Membuka lembaran sejarah proses masuknya Islam ke nusantara, kita dapati salah satu jalurnya adalah melalui jalan pernikahan dengan penduduk lokal. Menikah memang telah menjadi media yang sangat efektif dalam menyebarkan syiar agama. Bahkan Rasulullah saw menyatakan bangga dengan banyaknya umat, dan satu-satunya jalan untuk memperbanyak umat adalah dengan proses pernikahan. Sehingga wajar saja mengapa Rasulullah menganjurkan untuk menikah dengan wanita yang penyayang dan banyak anak, dan lebih bagus lagi dengan wanita yang taat beragama serta cerdas dan baik akhlaqnya. Hal ini demi terciptanya generasi ke depan yang lebih baik.
Dalam Kitab Fathul Muin disebutkan, bagi yang hendak menikah hendaklah diniatkan untuk mengikuti sunnah Rasulullah, menegakkan agama, menjaga kehormatan diri serta untuk memperoleh keturunan yang shalih, dengan berniat demikian InsyaAllah akan diberi ganjaran pahala karena kebagusan niatnya [1]. Untuk itu perbaikilah niat jika sebelumnya menikah hanya untuk memperbaharui status atau sekedar untuk mereguk kenikmatan duniawi saja.
Menikah untuk Menegakkan Agama
Dengan menikah, istri dan anak-anak kita adalah orang-orang pertama yang menjadi objek dakwah. Sejarah mencatat, saat awal mula turun wahyu, Siti Khadijah adalah orang pertama yang membenarkan dakwah Rasulullah sekaligus menjadi orang pertama yang memeluk Islam. Disini kita melihat bahwa Rasulullah memulai segalanya dari orang terdekat beliau yakni keluarga, kemudian sahabat-sahabat karibnya, dan selanjutnya lingkungan tempat tinggal beliau. Dari pernikahanlah sebuah peradaban dimulai, dari sini pula perubahan ke arah yang lebih baik dirintis.

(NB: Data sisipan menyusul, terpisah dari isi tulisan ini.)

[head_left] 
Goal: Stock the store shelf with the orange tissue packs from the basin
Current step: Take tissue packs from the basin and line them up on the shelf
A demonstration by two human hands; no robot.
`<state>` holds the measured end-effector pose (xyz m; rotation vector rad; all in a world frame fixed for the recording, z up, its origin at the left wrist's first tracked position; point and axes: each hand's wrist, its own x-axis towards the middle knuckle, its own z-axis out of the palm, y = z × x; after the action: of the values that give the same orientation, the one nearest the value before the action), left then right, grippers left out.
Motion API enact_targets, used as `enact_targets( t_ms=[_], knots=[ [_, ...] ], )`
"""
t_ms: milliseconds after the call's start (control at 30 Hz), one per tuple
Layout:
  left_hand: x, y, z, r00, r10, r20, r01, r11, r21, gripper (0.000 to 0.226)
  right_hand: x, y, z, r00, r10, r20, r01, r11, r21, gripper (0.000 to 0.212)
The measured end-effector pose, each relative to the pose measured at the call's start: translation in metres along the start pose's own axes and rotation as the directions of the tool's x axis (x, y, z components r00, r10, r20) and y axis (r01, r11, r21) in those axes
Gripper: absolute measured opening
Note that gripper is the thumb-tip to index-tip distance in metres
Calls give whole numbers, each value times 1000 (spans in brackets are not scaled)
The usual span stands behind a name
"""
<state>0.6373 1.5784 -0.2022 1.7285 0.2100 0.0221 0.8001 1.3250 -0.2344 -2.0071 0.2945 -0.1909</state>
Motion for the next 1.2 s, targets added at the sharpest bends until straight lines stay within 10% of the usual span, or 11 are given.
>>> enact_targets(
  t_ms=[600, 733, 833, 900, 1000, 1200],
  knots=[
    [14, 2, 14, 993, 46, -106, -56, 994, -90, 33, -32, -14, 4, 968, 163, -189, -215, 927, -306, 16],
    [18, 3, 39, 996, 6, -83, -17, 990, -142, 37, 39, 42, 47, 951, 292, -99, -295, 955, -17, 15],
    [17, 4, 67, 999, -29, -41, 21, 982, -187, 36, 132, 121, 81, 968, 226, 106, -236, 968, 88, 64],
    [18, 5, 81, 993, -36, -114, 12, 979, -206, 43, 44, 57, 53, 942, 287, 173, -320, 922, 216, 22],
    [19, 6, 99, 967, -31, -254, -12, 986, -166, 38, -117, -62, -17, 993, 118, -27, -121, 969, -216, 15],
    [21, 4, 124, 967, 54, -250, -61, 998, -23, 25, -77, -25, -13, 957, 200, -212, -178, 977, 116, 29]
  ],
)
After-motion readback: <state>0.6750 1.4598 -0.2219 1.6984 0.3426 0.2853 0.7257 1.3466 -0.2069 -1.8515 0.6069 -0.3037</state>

Mengutip kalimat ust. Ahmad Syarwat, "kalau dahulu Al-Fatih mengepung Konstantinopel dan membombardirnya dengan meriam, sekarang kita kepung Eropa lewat dakwah, internet, buku keIslaman, dan pernikahan"[2]. Memang sangat tepat apa yang beliua sampaikan, menikah adalah jalan yang paling halus dalam menyebarkan syiar islam, namun hasilnya sangat ampuh. Untuk membangun peradaban yang baik, tentu saja setiap calon suami dan istri harus terus meningkatkan potensi diri dengan memperdalam ilmu pengetahuan agama dan ilmu-ilmu pendukung lainya. Sebab, jika tidak ada persiapan yang memadai maka jauh api dari panggang sehingga sulit untuk mendapatkan hasil yang maksimal.